→ Exercise: Could you print all of the data below again, exactly?

→ Dataset content:
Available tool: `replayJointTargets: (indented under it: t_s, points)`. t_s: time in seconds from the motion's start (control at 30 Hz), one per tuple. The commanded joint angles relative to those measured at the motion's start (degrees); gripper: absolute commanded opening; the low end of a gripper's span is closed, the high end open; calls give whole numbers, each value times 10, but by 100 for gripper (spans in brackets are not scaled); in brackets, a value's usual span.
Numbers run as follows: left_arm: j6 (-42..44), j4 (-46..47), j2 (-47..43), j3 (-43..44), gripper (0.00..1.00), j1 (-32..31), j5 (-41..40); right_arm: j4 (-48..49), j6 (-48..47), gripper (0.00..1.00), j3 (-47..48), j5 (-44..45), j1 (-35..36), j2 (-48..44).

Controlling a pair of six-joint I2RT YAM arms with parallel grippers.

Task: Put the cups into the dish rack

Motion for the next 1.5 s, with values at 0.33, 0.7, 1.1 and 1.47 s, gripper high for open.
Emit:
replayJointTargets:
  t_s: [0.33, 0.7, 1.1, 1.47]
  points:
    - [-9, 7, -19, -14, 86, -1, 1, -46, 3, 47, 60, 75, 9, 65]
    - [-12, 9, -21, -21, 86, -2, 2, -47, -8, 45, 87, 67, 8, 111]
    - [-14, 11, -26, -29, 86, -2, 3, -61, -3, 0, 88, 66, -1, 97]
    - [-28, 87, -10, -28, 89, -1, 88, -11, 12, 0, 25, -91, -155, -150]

→ Written answer:
Available tool: `replayJointTargets: (indented under it: t_s, points)`. t_s: time in seconds from the motion's start (control at 30 Hz), one per tuple. The commanded joint angles relative to those measured at the motion's start (degrees); gripper: absolute commanded opening; the low end of a gripper's span is closed, the high end open; calls give whole numbers, each value times 10, but by 100 for gripper (spans in brackets are not scaled); in brackets, a value's usual span.
Numbers run as follows: left_arm: j6 (-42..44), j4 (-46..47), j2 (-47..43), j3 (-43..44), gripper (0.00..1.00), j1 (-32..31), j5 (-41..40); right_arm: j4 (-48..49), j6 (-48..47), gripper (0.00..1.00), j3 (-47..48), j5 (-44..45), j1 (-35..36), j2 (-48..44).

Controlling a pair of six-joint I2RT YAM arms with parallel grippers.

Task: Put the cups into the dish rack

Motion for the next 1.5 s, with values at 0.33, 0.7, 1.1 and 1.47 s, gripper high for open.
Emit:
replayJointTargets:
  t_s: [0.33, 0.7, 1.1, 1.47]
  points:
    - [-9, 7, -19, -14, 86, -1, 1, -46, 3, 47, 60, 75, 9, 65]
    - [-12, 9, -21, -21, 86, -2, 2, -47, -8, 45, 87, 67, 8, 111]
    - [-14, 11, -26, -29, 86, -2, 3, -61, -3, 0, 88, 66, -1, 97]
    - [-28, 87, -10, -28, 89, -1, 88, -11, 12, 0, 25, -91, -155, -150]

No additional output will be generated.